Simon flushed an even darker shade of red, and Mal let a slow smile spread across his face. He made a shooing motion with one hand and settled back in his chair, putting his boots up on the rickety antique table in front of him.
“Well go on, then,” Mal said, still grinning. “Even the good doctor occasionally needs seeing to.”
@_SydneyReeves_: Mickey Smith, Rory Williams, a bar outside London. "You think THAT'S bad..." (5 sentences)
“Just swoops in out of the sky, big blue box and a leather jacket, how am I supposed to compete with that?” Mickey grumbles, staring down into his pint glass. “Was like I turned invisible the moment he showed up.”
Rory shrugs, he gave up trying to compete with the Doctor somewhere between vampire fish women and waking up as a Roman. “Invisible, that’s one I’ve never been, but I was plastic once, for a bit.”
“No way, me too!”
@LAOuimet: Rose Tyler, Kara Thrace, Delphi Museum, Arrow of Apollo. (5 sentences)
The tour guide wandered away from the glass case, leading the rest of the tourists along behind her like a mama bird leading her chicks, with only Kara remaining behind, hoping for a chance to see the arrow without a dozen sticky-fingered children in the way.
“Apparently this arrow was used to save mankind,” said a blonde girl Kara was sure hadn’t been there before.
“I know the legend,” Kara said, bristling under the woman’s bright grin. “Apollo used this arrow, the last in his quiver, to pin the sun the in the sky before it could turn Kobol into a cinder, and it’s one of only a handful of artifacts that made the trip to the Twelve Colonies.”
“Fantastic story,” the blonde girl said, “but not what I meant.”
@EmmyHildy: Hulk/Jan, rooftop, "loneliness." (5 sentences)
“Hank is a giant jerk,” Jan said miserably. She kicked off the overpriced, uncomfortable heels she had bought exclusively for tonight’s date-that-wasn’t with a bit more force than was probably necessary.

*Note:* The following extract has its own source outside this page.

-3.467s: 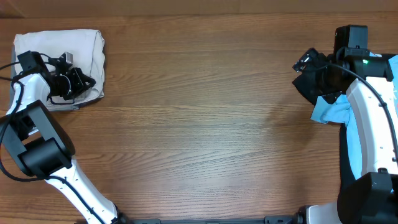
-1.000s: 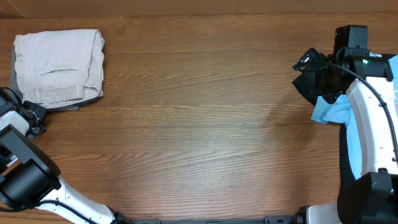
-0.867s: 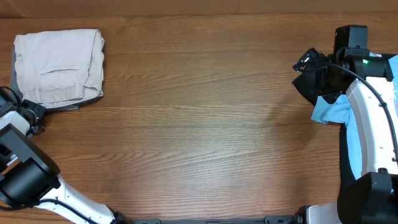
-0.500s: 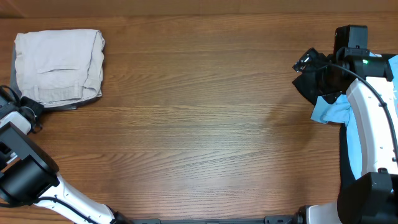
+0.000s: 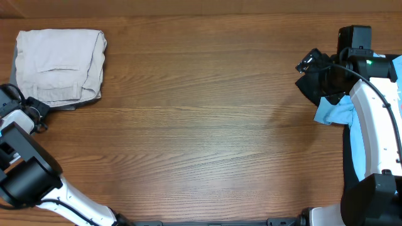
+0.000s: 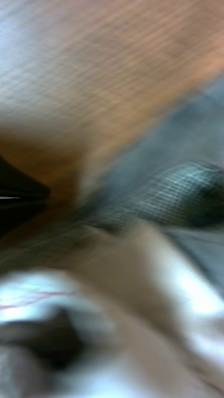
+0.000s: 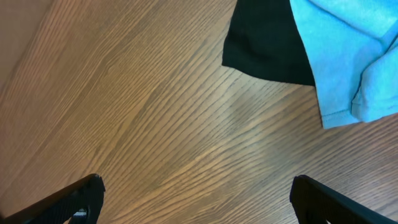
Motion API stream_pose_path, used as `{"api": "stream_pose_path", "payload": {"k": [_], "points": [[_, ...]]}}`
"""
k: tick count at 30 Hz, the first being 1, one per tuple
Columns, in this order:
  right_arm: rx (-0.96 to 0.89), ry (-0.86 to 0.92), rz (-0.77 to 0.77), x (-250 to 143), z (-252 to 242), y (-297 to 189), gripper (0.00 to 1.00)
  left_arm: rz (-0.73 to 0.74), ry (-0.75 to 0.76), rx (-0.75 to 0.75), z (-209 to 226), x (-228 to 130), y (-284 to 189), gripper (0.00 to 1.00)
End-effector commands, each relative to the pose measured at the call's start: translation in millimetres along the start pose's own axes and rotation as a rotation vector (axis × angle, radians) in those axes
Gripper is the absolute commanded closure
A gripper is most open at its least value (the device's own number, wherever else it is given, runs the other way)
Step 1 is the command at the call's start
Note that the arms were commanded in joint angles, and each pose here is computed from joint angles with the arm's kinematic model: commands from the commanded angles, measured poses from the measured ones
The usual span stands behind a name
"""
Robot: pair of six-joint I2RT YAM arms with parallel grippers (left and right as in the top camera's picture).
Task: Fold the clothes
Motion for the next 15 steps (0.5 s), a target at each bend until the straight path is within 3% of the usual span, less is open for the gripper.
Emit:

“Hulk smash?” Hulk asked hopefully.
“Maybe later,” Jan sighed, and settled next to him beside the rooftop pool, dragging her toes through the water. “Can I have a hug instead?”

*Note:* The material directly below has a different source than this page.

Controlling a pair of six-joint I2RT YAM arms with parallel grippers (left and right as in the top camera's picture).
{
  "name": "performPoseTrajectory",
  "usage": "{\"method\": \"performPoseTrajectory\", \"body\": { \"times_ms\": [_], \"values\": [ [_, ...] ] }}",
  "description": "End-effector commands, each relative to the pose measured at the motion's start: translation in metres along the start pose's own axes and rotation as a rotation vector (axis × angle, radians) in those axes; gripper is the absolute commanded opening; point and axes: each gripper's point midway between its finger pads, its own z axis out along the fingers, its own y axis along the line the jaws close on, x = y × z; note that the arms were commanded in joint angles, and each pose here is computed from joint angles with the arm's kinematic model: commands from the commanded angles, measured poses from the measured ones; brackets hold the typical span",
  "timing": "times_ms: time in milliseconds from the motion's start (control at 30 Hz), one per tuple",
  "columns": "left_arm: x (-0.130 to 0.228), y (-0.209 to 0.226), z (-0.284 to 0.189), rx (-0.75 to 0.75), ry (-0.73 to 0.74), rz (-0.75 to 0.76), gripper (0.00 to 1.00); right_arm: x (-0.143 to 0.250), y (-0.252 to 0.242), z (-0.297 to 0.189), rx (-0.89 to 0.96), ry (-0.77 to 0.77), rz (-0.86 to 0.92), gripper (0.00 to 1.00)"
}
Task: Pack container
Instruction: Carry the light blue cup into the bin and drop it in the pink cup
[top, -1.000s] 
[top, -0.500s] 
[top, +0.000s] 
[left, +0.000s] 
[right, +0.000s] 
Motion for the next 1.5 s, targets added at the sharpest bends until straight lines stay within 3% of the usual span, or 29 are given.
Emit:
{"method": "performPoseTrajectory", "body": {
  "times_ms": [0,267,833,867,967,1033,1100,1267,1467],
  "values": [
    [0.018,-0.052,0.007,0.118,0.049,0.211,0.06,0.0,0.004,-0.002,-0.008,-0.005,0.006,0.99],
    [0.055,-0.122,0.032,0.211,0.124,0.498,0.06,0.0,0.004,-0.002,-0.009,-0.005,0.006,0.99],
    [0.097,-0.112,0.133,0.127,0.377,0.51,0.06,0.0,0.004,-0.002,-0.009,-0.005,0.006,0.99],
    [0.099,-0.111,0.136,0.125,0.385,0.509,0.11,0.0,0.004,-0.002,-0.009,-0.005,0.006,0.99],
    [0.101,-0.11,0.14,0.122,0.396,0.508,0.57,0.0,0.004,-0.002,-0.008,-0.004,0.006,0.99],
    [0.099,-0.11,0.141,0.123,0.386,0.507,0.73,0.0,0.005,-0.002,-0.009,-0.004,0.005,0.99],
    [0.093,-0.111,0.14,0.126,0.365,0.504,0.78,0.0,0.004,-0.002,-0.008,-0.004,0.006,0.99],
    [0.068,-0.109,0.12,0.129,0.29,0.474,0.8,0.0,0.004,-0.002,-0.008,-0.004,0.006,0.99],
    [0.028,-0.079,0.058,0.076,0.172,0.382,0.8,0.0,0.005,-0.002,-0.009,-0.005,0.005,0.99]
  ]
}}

@EmmyHildy: Hawkeye & Hulk, watching sports, "bros." (5 sentences)
“Don’t forget the nachos!” Clint called. Natasha didn’t even turn to glare, just gave him the finger over her shoulder as she sauntered down the hall toward the kitchen.
“Nachos?” Hulk asked, trying to scoop chips out of a bowl smaller than one of his hands.
“Snacks are crucial for maximum World Series enjoyment, buddy,” Clint said, taking pity on Hulk and dumping the bowl of chips out onto the table. “As is - yeah, there’s the beer, finally, geez Thor, did you fly home to Asgard for that six-pack?”
@EmmyHildy: Steve/Tony, Tony's garage, "time spent well." (5 sentences)
Steve Rogers is a busy man. Not nearly so busy as Tony, who seems to view sleep as an option for lesser mortals and gets irritable when he’s not working on at least seven things at once, but there are obligations and duties that go along with being Captain America beyond the occasional world-saving.
Some of them are annoying, or embarrassing, and Steve still gets tongue-tied when called to give speeches if he hasn’t practiced with note cards, but he enjoys getting to meet people and feels slightly awed that so many of them want to meet him.
But the quiet afternoons he spends in Tony’s garage, handing him tools and watching him tinker with engines or pieces of the armor, are far and away his favorite. And he knows, from the way Tony pushes up his grease-smeared goggles and grins at him over the scattered bits of machinery spread across the workbench, that they’re Tony’s favorite too.
Thanks again for playing, everyone! I'm hoping to make this a regular thing, either when I'm stuck on a longer story or when I'm bored at work. It's good exercise.